* WHAT TO DO:
Set down the data below exactly; pictures stay out.

* DATASET RECORDS:
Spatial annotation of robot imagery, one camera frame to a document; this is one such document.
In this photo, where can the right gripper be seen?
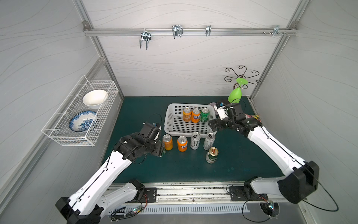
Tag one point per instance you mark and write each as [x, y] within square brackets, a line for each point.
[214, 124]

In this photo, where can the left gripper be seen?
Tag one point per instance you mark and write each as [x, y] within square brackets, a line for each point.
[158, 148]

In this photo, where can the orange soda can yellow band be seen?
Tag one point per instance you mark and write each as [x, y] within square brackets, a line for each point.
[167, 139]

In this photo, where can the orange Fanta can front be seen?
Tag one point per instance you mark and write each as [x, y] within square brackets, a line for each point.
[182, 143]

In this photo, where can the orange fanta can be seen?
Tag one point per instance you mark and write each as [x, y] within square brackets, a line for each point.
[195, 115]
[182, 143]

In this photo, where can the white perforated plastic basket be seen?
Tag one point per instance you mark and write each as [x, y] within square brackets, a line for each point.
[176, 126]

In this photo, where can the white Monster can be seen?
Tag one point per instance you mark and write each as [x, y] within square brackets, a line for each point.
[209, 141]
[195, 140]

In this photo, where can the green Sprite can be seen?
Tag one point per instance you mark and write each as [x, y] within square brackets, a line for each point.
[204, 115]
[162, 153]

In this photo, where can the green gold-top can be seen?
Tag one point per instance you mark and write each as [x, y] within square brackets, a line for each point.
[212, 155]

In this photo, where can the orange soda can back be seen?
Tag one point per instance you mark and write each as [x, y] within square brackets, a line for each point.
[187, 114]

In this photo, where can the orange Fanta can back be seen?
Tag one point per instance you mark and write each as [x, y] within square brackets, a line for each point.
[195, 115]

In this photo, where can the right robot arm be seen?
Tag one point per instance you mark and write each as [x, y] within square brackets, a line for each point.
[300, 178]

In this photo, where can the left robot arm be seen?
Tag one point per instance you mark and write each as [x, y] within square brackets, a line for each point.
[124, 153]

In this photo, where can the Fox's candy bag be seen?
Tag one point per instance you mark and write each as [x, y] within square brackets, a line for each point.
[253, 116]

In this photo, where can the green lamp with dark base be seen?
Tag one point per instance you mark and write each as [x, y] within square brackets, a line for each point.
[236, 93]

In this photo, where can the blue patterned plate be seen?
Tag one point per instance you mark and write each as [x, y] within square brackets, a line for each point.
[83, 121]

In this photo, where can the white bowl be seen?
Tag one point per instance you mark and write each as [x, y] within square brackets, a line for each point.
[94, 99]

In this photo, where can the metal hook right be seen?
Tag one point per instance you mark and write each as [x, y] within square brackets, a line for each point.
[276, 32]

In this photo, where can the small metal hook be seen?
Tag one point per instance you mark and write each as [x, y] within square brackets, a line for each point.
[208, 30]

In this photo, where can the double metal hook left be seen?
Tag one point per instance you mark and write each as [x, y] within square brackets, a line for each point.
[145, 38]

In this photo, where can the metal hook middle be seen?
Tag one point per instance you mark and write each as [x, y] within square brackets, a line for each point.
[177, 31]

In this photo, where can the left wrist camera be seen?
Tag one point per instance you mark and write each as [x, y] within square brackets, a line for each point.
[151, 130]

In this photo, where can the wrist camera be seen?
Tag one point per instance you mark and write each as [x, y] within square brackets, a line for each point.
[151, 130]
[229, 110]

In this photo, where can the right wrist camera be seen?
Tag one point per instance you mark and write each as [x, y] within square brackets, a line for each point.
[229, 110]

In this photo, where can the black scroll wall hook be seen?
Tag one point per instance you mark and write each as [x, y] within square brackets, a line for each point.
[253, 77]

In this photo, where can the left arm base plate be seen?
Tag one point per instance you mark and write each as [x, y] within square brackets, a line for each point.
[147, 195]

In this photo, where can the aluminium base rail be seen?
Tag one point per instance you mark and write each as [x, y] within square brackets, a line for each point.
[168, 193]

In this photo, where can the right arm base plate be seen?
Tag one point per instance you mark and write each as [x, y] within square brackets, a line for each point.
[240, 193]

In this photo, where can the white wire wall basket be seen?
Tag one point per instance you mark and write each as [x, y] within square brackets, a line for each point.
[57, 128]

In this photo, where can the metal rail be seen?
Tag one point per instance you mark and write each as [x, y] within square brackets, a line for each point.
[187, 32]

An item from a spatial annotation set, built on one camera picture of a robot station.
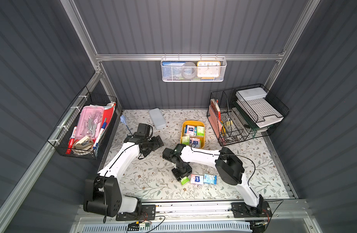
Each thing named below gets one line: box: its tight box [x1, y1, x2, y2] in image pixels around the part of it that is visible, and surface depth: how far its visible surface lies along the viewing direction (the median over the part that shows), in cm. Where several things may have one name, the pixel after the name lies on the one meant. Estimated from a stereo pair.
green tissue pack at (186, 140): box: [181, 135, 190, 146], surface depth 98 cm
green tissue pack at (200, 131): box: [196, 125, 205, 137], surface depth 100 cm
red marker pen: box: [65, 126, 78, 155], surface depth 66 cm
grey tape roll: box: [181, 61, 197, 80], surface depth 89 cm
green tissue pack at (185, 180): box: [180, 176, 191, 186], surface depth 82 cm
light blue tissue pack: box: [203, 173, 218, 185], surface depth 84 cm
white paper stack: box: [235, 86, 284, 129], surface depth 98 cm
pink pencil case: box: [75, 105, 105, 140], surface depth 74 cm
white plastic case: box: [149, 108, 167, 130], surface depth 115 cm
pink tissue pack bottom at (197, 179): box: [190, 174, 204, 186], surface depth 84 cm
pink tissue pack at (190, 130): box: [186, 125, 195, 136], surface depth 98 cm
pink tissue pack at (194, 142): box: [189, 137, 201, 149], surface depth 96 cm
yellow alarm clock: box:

* EXERCISE ANSWER:
Spatial annotation of robot imagery, one camera frame to a document; this is one such document.
In this photo, where can the right gripper be seen?
Tag one point per instance you mark and write each as [x, y] within square brackets, a line for each point.
[214, 124]

In this photo, where can the left gripper be seen?
Tag one point per instance you mark and write each as [x, y] within square brackets, a line for each point.
[158, 148]

In this photo, where can the orange soda can yellow band be seen?
Tag one point per instance you mark and write each as [x, y] within square brackets, a line for each point.
[167, 139]

In this photo, where can the orange Fanta can front be seen?
Tag one point per instance you mark and write each as [x, y] within square brackets, a line for each point.
[182, 143]

In this photo, where can the orange fanta can be seen?
Tag one point per instance you mark and write each as [x, y] within square brackets, a line for each point.
[195, 115]
[182, 143]

In this photo, where can the white perforated plastic basket be seen?
Tag one point per instance you mark and write each as [x, y] within square brackets, a line for each point.
[176, 126]

In this photo, where can the white Monster can be seen?
Tag one point per instance you mark and write each as [x, y] within square brackets, a line for each point.
[209, 141]
[195, 140]

In this photo, where can the green Sprite can be seen?
Tag one point per instance you mark and write each as [x, y] within square brackets, a line for each point.
[204, 115]
[162, 153]

In this photo, where can the green gold-top can be seen?
Tag one point per instance you mark and write each as [x, y] within square brackets, a line for each point.
[212, 155]

In this photo, where can the orange soda can back be seen?
Tag one point per instance you mark and write each as [x, y] within square brackets, a line for each point.
[187, 114]

In this photo, where can the orange Fanta can back be seen?
Tag one point per instance you mark and write each as [x, y] within square brackets, a line for each point.
[195, 115]

In this photo, where can the right robot arm be seen?
Tag one point per instance you mark and write each as [x, y] within square brackets, a line for each point.
[300, 178]

In this photo, where can the left robot arm be seen?
Tag one point per instance you mark and write each as [x, y] within square brackets, a line for each point.
[124, 153]

In this photo, where can the Fox's candy bag be seen?
Tag one point per instance you mark and write each as [x, y] within square brackets, a line for each point.
[253, 116]

In this photo, where can the green lamp with dark base be seen?
Tag one point per instance you mark and write each as [x, y] within square brackets, a line for each point.
[236, 93]

In this photo, where can the blue patterned plate be seen?
Tag one point per instance you mark and write each as [x, y] within square brackets, a line for each point.
[83, 121]

In this photo, where can the white bowl be seen?
Tag one point per instance you mark and write each as [x, y] within square brackets, a line for each point.
[94, 99]

In this photo, where can the metal hook right be seen?
Tag one point per instance you mark and write each as [x, y] within square brackets, a line for each point.
[276, 32]

In this photo, where can the small metal hook be seen?
Tag one point per instance you mark and write each as [x, y] within square brackets, a line for each point.
[208, 30]

In this photo, where can the double metal hook left be seen?
Tag one point per instance you mark and write each as [x, y] within square brackets, a line for each point.
[145, 38]

In this photo, where can the metal hook middle be seen?
Tag one point per instance you mark and write each as [x, y] within square brackets, a line for each point.
[177, 31]

In this photo, where can the left wrist camera be seen?
Tag one point per instance you mark and write each as [x, y] within square brackets, a line for each point.
[151, 130]

In this photo, where can the wrist camera be seen?
Tag one point per instance you mark and write each as [x, y] within square brackets, a line for each point.
[151, 130]
[229, 110]

In this photo, where can the right wrist camera be seen?
Tag one point per instance you mark and write each as [x, y] within square brackets, a line for each point.
[229, 110]

In this photo, where can the black scroll wall hook be seen?
Tag one point per instance you mark and write each as [x, y] within square brackets, a line for each point.
[253, 77]

In this photo, where can the left arm base plate be seen?
Tag one point per instance you mark and write each as [x, y] within square brackets, a line for each point.
[147, 195]

In this photo, where can the aluminium base rail be seen?
Tag one point per instance you mark and write each as [x, y] within square brackets, a line for each point.
[168, 193]

In this photo, where can the right arm base plate be seen?
Tag one point per instance you mark and write each as [x, y] within square brackets, a line for each point.
[240, 193]

In this photo, where can the white wire wall basket be seen?
Tag one point per instance you mark and write each as [x, y] within square brackets, a line for each point.
[57, 128]

In this photo, where can the metal rail be seen?
Tag one point per instance you mark and write each as [x, y] within square brackets, a line for each point.
[187, 32]

An item from a spatial annotation set, built on one camera picture of a robot station.
Each thing named below gets one line: box: its tight box [x1, y1, x2, y2] in image pixels around the part of it that is visible, and surface depth: how far its visible surface lies along the viewing direction (the median over the part that shows), in cm. Where several things may have one name, the pixel after the name lies on the one meant. Estimated from a stereo pair.
green tissue pack at (186, 140): box: [181, 135, 190, 146], surface depth 98 cm
green tissue pack at (200, 131): box: [196, 125, 205, 137], surface depth 100 cm
red marker pen: box: [65, 126, 78, 155], surface depth 66 cm
grey tape roll: box: [181, 61, 197, 80], surface depth 89 cm
green tissue pack at (185, 180): box: [180, 176, 191, 186], surface depth 82 cm
light blue tissue pack: box: [203, 173, 218, 185], surface depth 84 cm
white paper stack: box: [235, 86, 284, 129], surface depth 98 cm
pink pencil case: box: [75, 105, 105, 140], surface depth 74 cm
white plastic case: box: [149, 108, 167, 130], surface depth 115 cm
pink tissue pack bottom at (197, 179): box: [190, 174, 204, 186], surface depth 84 cm
pink tissue pack at (190, 130): box: [186, 125, 195, 136], surface depth 98 cm
pink tissue pack at (194, 142): box: [189, 137, 201, 149], surface depth 96 cm
yellow alarm clock: box:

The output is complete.